Scenario:  A disability insurance company is deciding claims for your employer’s disability plan…a plan they also insure.  The insurance company is deciding disability claims under its own insurance policy. 

Question:  Isn’t that a conflict of interest?

Image of Opposite Faces - Conflict of Interest

Insurers that decide claims under the insurance policies they write to fund ERISA plans have a conflict of interest.

Yes, it certainly is a conflict of interest.  The U.S. Supreme Court has clearly held that an insurance company which both funds an ERISA disability plan and decides disability claims for that same plan under its policy suffers from a conflict of interest which courts must consider when deciding ERISA cases.  There is an inherent conflict of interest when the insurance company is deciding claims which it is also paying from its own money.  This is actually called a “structural conflict of interest” by the courts that have written decisions about it.

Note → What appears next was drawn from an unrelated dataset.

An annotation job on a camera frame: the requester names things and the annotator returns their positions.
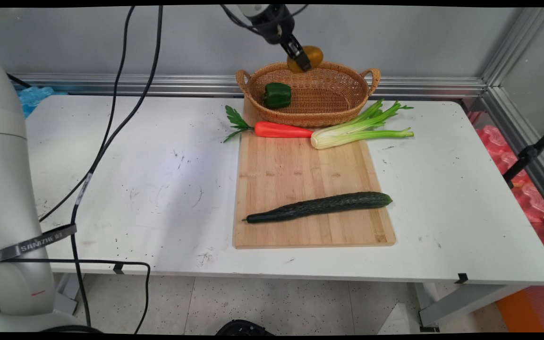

In a case called Metropolitan Life Ins. Co. v. Glenn, 554 U.S. 105 (2008), the Supreme Court explained, “the significance of the factor will depend upon the circumstances of the particular case.”  It went on to state:

The conflict of interest at issue . . . should prove more important (perhaps of great importance) where circumstances suggest a higher likelihood that it affected the benefits decision, including, but not limited to, cases where an insurance company administrator has a history of biased claims administration. It should prove less important (perhaps to the vanishing point) where the administrator has taken active steps to reduce potential bias and to promote accuracy, for example, by walling off claims administrators from those interested in firm finances, or by imposing management checks that penalize inaccurate decisionmaking irrespective of whom the inaccuracy benefits.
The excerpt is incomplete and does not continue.